__Task objective__
Out of the listing below, copy every line that carries the string "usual".

━━ Recorded data

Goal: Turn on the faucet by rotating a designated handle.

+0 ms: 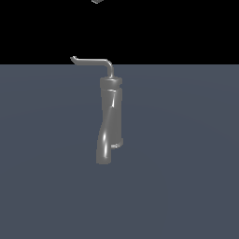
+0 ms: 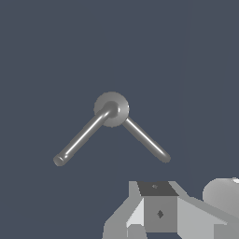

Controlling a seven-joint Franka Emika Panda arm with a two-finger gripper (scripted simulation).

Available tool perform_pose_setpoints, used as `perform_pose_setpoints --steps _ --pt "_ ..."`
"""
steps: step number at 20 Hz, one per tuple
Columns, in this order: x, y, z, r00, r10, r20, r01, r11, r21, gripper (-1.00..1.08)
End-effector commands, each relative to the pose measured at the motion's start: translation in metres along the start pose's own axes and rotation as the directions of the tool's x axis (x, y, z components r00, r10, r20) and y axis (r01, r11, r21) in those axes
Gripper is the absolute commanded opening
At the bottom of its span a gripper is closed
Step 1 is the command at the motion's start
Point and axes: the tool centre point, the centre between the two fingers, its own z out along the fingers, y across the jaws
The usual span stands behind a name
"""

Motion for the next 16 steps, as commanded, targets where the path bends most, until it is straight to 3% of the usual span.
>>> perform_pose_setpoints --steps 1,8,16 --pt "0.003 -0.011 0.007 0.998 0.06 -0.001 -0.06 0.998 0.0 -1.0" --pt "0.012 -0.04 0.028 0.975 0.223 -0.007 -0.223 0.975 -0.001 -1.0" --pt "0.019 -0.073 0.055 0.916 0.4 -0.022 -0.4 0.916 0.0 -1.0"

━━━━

__Task solution__
The usual span stands behind a name
Motion for the next 16 steps, as commanded, targets where the path bends most, until it is straight to 3% of the usual span.

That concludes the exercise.